Non sempre è facile riconoscerlo, ma sul posto di lavoro si può subire mobbing ed è, quindi, molto importante sapere cosa fare. Il mobbing rappresenta una delle peggiori esperienze di un lavoratore dipendente, ad opera del datore di lavoro, colleghi o superiori.
In questo termine vengono racchiusi comportamenti vessatori e reiterati nei confronti di un lavoratore.
Ci sono alcune caratteristiche individuate per qualificare una condotta come mobbing.
Nel testo, andremo a vedere quali sono e spiegheremo cosa deve fare un lavoratore nel caso in cui si verifichino condotte simili.
Cos’è il mobbing sul lavoro
Con il termine mobbing si fa riferimento a tutto l’insieme dei comportamenti aggressivi e anche persecutori sul posto di lavoro, con il solo scopo di colpire ed emarginare la vittima.
Mobbing, dall’inglese to mob, significa attaccare o aggredire. Si tratta di un termine che è entrato già da diverso tempo nel nostro linguaggio comune, proprio per indicare i comportamenti aggressivi e persecutori da parte dei colleghi, superiori e anche dallo stesso datore di lavoro.
La giurisprudenza ha definito il fenomeno come una serie di atti o comportamenti vessatori, protratti nel tempo. Le stesse condotte sono diverse e non sempre è facile riconoscerle. Per esempio, il lavoratore potrebbe ritrovarsi ad essere isolato all’interno dell’ambiente lavorativo o divenire bersaglio di battute, pettegolezzi, insulti. Ma potrebbe anche trovarsi a dover gestire da solo carichi di lavoro intollerabili o vedersi privato di determinati benefit aziendali.
Come riconoscere il mobbing
Il primo passo per contrastare il mobbing è saperlo riconoscere. Quindi, è bene sapere quali sono i pareri della giurisprudenza e della Cassazione, i quali hanno individuato quelli che possono essere i primi campanelli di allarme per capire se si è potenzialmente vittime di mobbing.
Quali sono?
- Ambiente di lavoro ostile;
- Demansionamento;
- Privazione di compiti;
- Provvedimenti disciplinari per ragioni strumentali;
- Umiliazioni e pressioni psicologiche;
- Tensione costante;
- Atti legittimi, ma appartenenti ad una strategia di persecuzione e isolamento professionale come negazione di ferie e permessi e privazioni di collaboratori;
- Emarginazione personale e professionale;
- Inattività forzata;
- Discriminazione professionale manifestatamente ingiustificata per promozioni o aumenti retributivi.
Cosa fare se si subisce mobbing sul lavoro
Nel momento in cui quei campanelli d’allarme fanno capire di essere effettivamente vittime di mobbing, prima di tutto, bisogna muoversi per tempo e non rimandare nell’attesa che qualcosa possa cambiare.
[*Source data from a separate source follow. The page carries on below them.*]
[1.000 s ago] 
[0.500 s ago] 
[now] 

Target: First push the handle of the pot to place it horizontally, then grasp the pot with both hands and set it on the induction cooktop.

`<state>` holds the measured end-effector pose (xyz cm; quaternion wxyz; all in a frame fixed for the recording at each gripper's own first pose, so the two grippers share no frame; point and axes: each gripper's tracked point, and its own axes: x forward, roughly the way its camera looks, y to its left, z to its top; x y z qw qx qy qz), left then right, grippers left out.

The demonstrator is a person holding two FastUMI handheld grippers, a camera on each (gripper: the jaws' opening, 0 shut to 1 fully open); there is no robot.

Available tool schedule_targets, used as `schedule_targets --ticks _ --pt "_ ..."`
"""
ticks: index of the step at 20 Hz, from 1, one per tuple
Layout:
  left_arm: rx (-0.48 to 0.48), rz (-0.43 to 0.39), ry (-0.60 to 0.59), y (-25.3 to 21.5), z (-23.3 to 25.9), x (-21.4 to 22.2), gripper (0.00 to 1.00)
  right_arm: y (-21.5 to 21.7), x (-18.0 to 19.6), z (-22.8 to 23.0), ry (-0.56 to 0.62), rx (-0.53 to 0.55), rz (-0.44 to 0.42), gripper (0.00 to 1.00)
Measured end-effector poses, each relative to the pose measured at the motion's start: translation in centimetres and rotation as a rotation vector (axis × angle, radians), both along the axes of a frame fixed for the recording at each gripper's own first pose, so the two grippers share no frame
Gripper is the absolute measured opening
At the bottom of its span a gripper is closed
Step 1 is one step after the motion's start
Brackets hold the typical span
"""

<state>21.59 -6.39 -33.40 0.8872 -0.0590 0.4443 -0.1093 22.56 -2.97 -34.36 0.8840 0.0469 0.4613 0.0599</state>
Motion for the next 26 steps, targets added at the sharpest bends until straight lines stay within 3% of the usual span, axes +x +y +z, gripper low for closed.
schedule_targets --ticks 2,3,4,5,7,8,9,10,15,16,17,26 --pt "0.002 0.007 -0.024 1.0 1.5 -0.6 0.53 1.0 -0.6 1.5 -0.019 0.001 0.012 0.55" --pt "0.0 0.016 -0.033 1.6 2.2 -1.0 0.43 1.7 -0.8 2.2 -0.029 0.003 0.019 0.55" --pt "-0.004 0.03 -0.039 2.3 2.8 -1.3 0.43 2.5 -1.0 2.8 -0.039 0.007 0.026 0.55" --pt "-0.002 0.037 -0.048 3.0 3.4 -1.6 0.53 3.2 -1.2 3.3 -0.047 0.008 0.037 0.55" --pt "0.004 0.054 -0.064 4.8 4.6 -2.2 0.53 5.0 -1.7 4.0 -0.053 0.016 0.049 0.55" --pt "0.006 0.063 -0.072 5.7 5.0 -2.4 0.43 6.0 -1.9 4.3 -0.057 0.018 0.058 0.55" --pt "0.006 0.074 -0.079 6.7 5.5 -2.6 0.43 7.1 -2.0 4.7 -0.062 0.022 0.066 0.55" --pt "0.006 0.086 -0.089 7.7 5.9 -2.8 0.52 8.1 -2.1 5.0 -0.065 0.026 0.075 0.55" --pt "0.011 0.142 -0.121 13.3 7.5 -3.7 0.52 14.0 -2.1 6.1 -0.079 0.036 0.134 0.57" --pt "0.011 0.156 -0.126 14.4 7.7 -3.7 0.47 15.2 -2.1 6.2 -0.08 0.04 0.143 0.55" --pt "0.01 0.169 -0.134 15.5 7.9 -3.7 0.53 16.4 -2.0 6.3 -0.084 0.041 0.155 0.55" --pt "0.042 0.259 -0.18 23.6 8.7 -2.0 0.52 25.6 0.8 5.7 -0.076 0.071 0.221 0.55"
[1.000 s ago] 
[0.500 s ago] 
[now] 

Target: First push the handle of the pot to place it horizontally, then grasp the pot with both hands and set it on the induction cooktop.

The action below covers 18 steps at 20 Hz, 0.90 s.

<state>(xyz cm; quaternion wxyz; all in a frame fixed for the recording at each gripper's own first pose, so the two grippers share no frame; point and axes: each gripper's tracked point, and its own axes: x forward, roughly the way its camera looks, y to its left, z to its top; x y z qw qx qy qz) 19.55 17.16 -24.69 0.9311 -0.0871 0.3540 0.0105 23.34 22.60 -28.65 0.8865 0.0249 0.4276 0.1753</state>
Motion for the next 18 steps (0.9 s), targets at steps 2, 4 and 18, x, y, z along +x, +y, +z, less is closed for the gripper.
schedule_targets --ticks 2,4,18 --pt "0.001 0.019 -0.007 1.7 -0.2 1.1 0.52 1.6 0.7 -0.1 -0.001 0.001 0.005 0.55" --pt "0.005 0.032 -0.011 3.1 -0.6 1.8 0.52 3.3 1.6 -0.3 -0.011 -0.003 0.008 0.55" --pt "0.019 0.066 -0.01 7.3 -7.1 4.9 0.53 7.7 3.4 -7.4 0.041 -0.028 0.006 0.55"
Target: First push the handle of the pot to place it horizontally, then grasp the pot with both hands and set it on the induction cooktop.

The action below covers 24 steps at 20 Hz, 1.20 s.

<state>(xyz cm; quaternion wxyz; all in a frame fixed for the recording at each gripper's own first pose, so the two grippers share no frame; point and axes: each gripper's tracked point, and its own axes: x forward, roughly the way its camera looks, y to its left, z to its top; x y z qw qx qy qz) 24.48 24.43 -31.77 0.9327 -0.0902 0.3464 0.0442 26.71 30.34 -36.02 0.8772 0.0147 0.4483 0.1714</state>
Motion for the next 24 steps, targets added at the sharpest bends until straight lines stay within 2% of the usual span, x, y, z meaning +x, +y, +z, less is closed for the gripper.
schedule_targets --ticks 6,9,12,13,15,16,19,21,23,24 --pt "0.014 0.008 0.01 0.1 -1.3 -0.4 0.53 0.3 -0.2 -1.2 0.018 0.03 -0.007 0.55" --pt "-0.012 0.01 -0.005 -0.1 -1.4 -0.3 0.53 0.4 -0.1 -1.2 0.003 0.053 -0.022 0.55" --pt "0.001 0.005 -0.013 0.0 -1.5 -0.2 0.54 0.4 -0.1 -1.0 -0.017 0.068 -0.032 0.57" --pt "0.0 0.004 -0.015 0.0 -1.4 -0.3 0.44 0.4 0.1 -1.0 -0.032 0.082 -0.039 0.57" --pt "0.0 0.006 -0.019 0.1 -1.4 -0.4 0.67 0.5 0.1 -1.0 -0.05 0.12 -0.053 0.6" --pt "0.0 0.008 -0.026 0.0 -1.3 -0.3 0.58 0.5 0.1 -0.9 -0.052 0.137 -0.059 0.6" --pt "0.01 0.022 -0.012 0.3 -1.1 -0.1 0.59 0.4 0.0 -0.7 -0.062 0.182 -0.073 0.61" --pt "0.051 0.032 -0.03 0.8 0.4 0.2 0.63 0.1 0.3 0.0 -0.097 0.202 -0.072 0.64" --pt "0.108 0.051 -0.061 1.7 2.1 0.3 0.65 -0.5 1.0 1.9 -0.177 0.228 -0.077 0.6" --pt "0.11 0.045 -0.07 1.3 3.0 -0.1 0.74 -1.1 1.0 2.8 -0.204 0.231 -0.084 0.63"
Il primo passo è raccogliere prove anche trovando testimoni pronti ad aiutare e rivolgersi ad un legale. Si può anche chiedere all’azienda, tramite una comunicazione formale l’interruzione dei comportamenti mobbizzanti.
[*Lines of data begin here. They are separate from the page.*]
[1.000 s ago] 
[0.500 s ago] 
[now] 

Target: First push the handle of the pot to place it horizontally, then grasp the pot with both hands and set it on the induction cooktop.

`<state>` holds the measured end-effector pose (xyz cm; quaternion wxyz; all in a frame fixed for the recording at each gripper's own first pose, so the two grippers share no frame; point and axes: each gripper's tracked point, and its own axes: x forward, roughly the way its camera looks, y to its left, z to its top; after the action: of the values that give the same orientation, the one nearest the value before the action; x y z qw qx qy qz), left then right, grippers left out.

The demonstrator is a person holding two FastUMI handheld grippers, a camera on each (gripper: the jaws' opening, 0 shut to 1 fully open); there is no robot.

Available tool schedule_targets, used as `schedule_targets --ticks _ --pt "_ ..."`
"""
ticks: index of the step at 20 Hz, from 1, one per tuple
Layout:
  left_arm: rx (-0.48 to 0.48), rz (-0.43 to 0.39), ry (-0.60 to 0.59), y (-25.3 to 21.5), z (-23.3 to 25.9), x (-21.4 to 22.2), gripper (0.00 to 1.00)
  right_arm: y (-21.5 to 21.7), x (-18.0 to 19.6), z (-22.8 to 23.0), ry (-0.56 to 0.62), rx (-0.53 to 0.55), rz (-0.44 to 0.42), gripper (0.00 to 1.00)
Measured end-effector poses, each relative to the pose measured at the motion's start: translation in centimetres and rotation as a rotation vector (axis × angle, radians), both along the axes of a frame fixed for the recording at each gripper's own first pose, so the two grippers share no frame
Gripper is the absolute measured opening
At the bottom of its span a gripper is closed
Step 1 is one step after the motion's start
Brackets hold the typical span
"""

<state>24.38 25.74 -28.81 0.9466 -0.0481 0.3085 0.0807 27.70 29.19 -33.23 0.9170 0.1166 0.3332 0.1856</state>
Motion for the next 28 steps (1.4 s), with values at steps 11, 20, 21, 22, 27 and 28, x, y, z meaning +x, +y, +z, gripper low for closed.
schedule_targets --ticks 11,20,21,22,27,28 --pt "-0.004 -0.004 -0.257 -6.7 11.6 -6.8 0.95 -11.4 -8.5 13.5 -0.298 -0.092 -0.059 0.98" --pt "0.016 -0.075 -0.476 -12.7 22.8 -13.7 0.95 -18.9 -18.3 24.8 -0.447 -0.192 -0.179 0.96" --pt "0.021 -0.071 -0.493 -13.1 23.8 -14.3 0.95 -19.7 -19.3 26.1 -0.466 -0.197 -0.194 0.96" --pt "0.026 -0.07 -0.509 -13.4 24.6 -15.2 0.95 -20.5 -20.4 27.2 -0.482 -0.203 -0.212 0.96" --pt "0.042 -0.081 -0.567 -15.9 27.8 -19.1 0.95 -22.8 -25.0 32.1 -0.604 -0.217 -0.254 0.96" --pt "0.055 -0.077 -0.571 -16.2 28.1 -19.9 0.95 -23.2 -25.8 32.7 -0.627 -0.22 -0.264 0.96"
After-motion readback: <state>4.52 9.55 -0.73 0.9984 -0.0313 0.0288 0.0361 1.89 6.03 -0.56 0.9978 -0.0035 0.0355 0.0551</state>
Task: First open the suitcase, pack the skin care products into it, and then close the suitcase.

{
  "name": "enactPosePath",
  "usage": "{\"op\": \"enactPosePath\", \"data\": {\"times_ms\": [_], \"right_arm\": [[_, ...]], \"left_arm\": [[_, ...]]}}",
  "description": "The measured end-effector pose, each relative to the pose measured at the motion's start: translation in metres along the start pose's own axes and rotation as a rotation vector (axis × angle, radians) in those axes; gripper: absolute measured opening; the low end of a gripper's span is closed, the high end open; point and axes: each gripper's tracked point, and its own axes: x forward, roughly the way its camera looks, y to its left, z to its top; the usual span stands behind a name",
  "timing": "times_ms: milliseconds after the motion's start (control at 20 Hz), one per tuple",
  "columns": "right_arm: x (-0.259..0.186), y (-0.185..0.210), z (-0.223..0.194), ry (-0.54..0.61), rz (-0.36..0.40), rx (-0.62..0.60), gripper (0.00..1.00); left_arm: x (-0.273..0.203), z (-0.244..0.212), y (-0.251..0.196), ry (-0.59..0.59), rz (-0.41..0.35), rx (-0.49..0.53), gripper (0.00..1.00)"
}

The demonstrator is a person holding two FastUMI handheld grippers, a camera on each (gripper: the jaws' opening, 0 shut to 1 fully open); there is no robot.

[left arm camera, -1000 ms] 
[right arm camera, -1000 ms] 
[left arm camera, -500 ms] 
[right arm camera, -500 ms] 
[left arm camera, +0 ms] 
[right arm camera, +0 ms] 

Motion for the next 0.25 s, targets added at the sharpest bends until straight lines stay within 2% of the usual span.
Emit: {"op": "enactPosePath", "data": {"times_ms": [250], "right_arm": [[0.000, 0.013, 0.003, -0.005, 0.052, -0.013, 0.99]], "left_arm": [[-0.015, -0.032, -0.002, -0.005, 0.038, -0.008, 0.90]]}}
Prima di procedere con l’iter legale, il lavoratore può anche chiedere che la fonte di mobbing venga rimossa. Qualora sia lo stesso datore di lavoro ad assumere simili condotte, il lavoratore può chiedergli di cambiare atteggiamento o, se sono i colleghi, di cambiare sede di lavoro.
C’è, infine, un’ultima via da percorrere: dare le dimissioni per giusta causa. Si tratta di una via estrema da intraprendere solo quando non si riesce a trovare una soluzione.
Come denunciare e chiedere il risarcimento del danno
Il lavoratore vittima di mobbing può chiedere il risarcimento del danno subito da parte dell’azienda. Questa, ovviamente, può anche difendersi e provare di avere adempiuto all’obbligo di proteggere l’integrità psico-fisica del dipendente.
Per richiedere il risarcimento, il lavoratore deve provare di aver subito la lesione dell’integrità psico-fisica e il nesso di causalità tra l’evento e l’espletamento della prestazione lavorativa.
L’azione per chiedere il risarcimento si prescrive in 10 anni, che decorrono dalla manifestazione del danno. Il lavoratore che intende richiedere il risarcimento deve rivolgersi ad un legale e raccogliere prove e testimonianze circa l’accaduto.